Prose Evangile selon Jean J5
Au commencement était le Début. Le Destin n’avait pas encore dévidé la Pelote du Temps, qui stagnait, indolente, dans un coin poussiéreux du Tiroir des Concepts. L’Esprit flottait tristement à la surface ferrugineuse d’une réalité en gestation, en quête d’un corps où s’incarner. Un vent glacial et antipathique rebondissait en hurlant contre les frontières des Mondes Possibles, réclamant avec une insistance inutile l’ouverture des Robinets de la Créativité Divine et l’invention du fil à couper le beurre. La Nuit infinie d’avant l’émergence des premiers corps célestes baignait ce chaos stérile de son indéniable obscurité.
C’est alors que Trigger, Dieu des Gâchettes et des Mécanismes d’Enclenchement, émergea de son sommeil éternel et poussa légèrement, de la pointe du pied et sans avoir l’air d’y toucher, la Pelote du Temps en direction du vaste Destin qui miaulait paresseusement, vautré sur une couche de notions arithmétiques empiriquement inutilisables.
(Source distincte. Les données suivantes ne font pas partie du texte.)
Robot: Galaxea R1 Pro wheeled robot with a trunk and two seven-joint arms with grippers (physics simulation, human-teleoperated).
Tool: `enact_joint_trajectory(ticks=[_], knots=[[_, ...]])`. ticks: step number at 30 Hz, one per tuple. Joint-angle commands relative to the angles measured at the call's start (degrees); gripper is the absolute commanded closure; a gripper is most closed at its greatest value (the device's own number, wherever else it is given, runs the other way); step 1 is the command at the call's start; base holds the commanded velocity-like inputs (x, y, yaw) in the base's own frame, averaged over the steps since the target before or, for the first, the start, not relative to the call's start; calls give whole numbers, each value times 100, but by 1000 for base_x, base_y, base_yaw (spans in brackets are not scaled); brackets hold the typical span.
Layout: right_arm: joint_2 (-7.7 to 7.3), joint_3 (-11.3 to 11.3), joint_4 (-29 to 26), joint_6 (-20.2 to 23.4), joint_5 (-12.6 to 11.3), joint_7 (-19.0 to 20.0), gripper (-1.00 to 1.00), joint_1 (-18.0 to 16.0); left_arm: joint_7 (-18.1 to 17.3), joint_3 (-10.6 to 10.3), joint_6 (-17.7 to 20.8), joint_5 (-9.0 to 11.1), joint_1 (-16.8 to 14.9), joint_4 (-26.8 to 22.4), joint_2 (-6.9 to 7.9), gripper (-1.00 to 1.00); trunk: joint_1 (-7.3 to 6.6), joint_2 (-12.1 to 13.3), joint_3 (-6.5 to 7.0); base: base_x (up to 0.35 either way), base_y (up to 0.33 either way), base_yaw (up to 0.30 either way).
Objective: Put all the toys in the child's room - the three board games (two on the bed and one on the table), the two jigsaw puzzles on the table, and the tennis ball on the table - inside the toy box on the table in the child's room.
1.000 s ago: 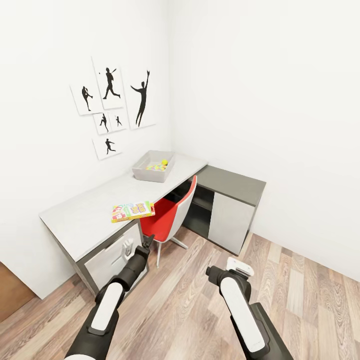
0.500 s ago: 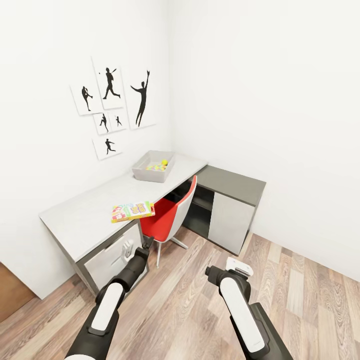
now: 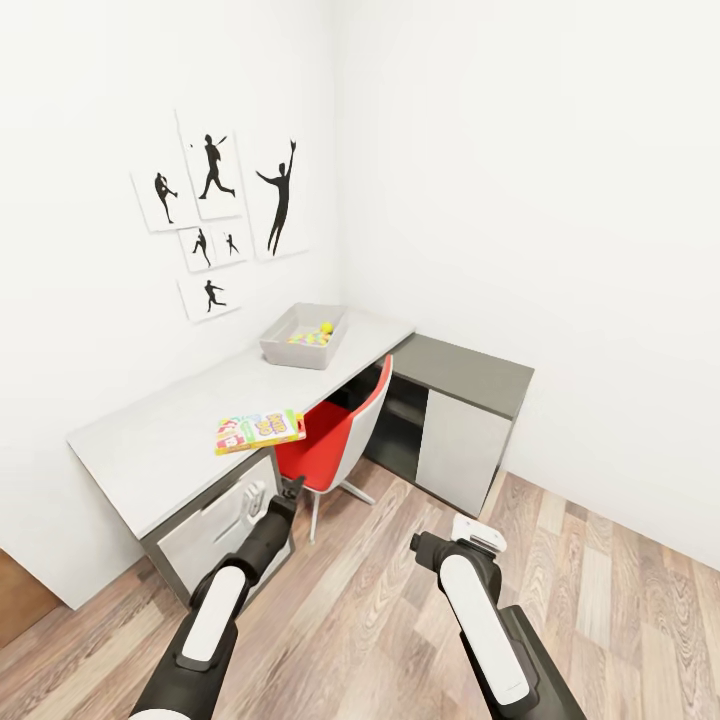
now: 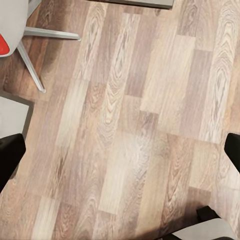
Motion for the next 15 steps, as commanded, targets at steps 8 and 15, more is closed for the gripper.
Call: enact_joint_trajectory(ticks=[8,15], knots=[[0,6,-1,34,-47,-46,-100,-7,488,28,-273,239,-5,110,-8,-100,4,-13,-12,3,-1,0],[0,8,2,34,-49,-45,-100,-7,1159,26,-321,363,-5,127,-8,-100,4,-13,-12,0,0,0]])
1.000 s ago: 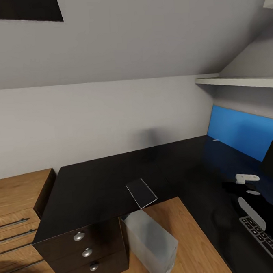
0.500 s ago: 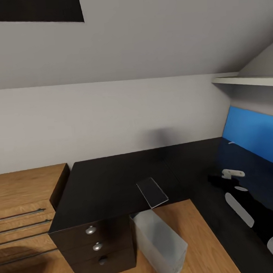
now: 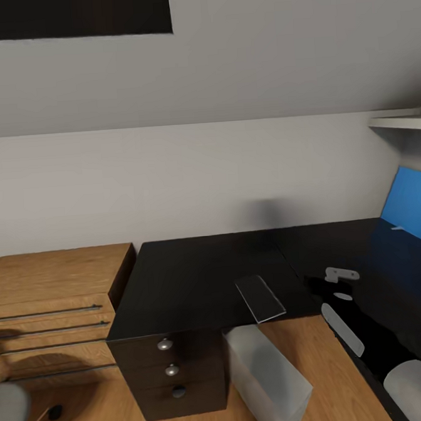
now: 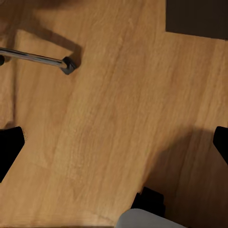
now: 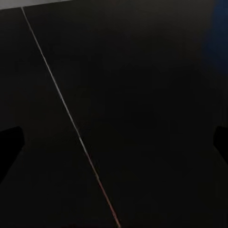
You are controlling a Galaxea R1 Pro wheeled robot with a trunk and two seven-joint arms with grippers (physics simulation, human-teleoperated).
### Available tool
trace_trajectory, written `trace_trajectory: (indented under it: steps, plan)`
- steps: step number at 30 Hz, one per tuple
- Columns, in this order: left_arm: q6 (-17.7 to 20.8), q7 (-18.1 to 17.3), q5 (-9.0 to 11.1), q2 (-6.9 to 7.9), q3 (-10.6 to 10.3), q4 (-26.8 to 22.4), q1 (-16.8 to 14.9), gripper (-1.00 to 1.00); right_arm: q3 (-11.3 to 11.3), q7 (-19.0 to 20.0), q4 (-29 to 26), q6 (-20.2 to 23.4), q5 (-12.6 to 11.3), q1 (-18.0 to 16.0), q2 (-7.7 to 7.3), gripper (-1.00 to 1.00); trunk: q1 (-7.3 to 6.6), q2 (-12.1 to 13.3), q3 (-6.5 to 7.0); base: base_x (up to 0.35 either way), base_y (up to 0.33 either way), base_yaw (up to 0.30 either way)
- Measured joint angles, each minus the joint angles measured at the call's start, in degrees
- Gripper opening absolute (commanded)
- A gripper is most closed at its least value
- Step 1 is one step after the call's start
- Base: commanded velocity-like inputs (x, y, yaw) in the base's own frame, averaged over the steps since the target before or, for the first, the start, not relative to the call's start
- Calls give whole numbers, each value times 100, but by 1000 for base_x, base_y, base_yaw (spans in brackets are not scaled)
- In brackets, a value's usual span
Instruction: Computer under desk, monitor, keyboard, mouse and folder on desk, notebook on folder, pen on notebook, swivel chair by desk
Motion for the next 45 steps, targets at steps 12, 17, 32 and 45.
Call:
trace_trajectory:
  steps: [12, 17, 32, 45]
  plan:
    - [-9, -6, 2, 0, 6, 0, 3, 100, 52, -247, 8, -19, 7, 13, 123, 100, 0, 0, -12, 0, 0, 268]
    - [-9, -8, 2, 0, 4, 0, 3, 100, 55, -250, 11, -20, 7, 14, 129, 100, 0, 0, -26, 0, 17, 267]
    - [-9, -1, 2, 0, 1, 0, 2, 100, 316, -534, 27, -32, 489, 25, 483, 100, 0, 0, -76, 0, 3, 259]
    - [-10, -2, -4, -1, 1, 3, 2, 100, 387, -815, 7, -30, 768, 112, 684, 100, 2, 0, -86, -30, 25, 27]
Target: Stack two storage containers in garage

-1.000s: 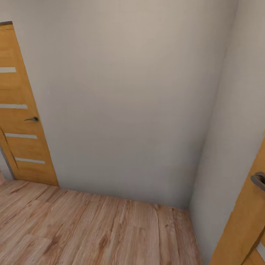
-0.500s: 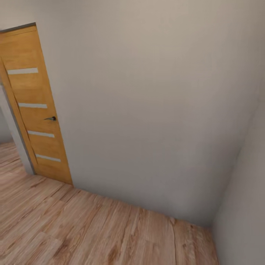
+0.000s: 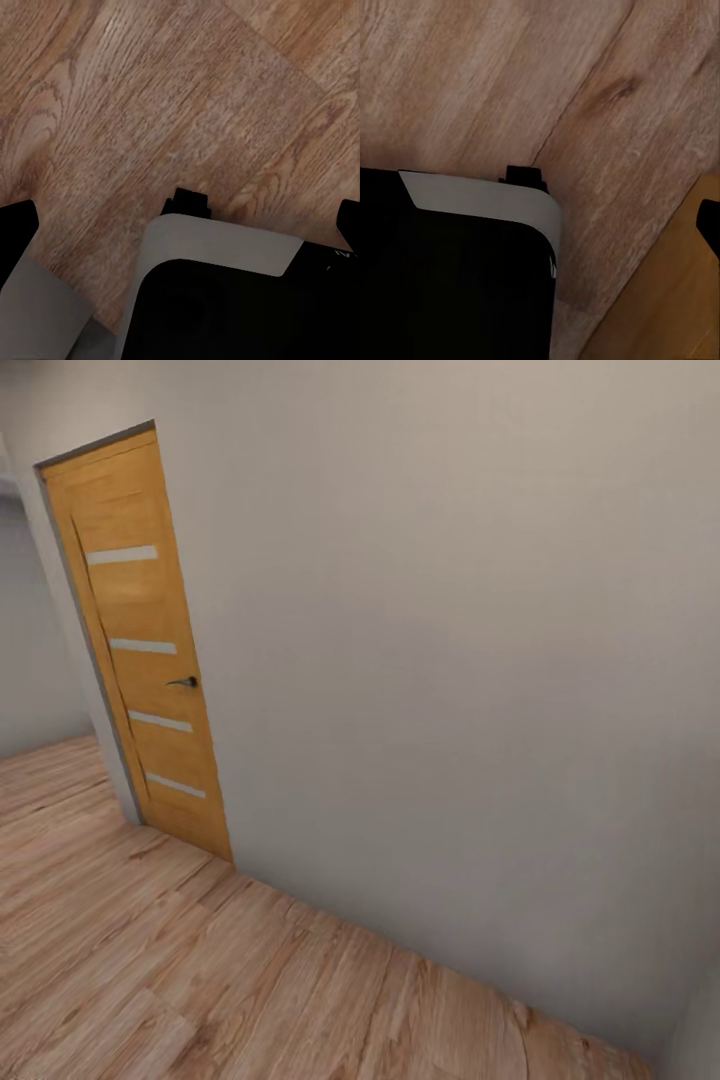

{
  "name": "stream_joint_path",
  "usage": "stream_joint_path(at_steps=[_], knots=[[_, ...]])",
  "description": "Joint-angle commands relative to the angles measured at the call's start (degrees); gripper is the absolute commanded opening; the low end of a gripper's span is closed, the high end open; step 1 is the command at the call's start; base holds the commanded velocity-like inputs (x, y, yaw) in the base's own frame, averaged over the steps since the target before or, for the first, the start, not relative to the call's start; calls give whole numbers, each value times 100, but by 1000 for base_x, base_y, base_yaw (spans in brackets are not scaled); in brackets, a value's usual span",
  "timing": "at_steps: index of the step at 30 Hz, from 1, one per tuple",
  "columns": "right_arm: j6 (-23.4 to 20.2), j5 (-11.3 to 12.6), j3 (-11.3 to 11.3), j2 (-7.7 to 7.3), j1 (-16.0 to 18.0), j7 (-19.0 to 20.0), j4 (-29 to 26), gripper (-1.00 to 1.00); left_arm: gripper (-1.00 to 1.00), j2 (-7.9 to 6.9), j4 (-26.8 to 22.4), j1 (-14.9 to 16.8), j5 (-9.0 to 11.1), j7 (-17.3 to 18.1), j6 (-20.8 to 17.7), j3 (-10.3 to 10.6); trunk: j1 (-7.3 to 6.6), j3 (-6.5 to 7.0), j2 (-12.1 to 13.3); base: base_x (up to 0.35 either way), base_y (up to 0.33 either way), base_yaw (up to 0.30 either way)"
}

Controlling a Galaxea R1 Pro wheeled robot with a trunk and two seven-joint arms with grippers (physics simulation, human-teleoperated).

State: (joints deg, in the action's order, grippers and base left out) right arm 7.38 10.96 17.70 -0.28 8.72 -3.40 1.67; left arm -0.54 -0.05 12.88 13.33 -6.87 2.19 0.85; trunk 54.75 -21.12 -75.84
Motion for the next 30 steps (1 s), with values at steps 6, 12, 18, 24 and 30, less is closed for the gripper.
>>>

Les poils du Chat gigantesque se hérissèrent sur sa peau de bitume, et, d’un coup de patte aussi nonchalant qu’habile, il frappa le projectile, qui se mit à rebondir contre les parois du Tiroir des Concepts avec une violence telle qu’il finit par en jaillir et par se heurter, pour la première fois, à la Pseudo-Réalité.
La réaction idéal-chimique qui s’ensuivit fut à l’origine de la création de l’Univers tel que nous le connaissons. Le fil temporel s’étira et adopta la forme longitudinale que tout un chacun lui prête habituellement. Les secondes s’extirpèrent de leur torpeur et firent la queue vers leur réalisation et leur achèvement dans le Présent, avant de rejoindre les cohortes de souvenirs filandreux, constitutives du Passé.
Bientôt, les premiers êtres pensants surgirent du Néant - invoqués par des dieux divers dont la fatuité les poussait à la création de fidèles et d’esclaves – et prirent place dans l’irréversible wagon à bestiaux de l’Univers Physique, propulsé vers « plus tard » par la force discrète mais invincible de la Loi de la Linéarité Chronologique. Les Fourmis de Délèter IV mirent au point une civilisation avancée à base de carton-pâte et de citrons séchés ; les Hommes-Chats de Philippus XXIV profitèrent de leurs quatre vies et demi pour explorer chacun des nombreux recoins du Sadisme International ; les Télépathes slavophones de Rosascwirm VII sombrèrent dans la paranoïa la plus abjecte et finirent par être réduits en esclavage par les Golems Zigoïdes de Zorbia IX, incapables de pensée ; quant aux Hommes de la Terre, nous ne les connaissons que trop bien. Cependant ce trajet que nous accomplissons touchera bientôt à sa fin. Déjà, les indices du Grand Dérèglement final s’accumulent ; Chronos s’entremêle et semble par moments se dissoudre en lui-même ; surtout, les fibres du Temps, inexplicablement distendues, s’étirent et s’effilochent en émettant des craquements métaphoriques déchirant les tympans des extralucides.
Notre Chute dans l’Atemporalité se rapproche. Nos Dieux morts ne viendront pas à notre aide, et jamais les équations de notre Sapience ne pourront nous préserver de notre Destin. Les échelles psychiques que nos philosophes ont appuyé contre le Tiroir des Concepts ne pourront nous faire aboutir à aucun outil notionnel susceptible de retarder notre Fin.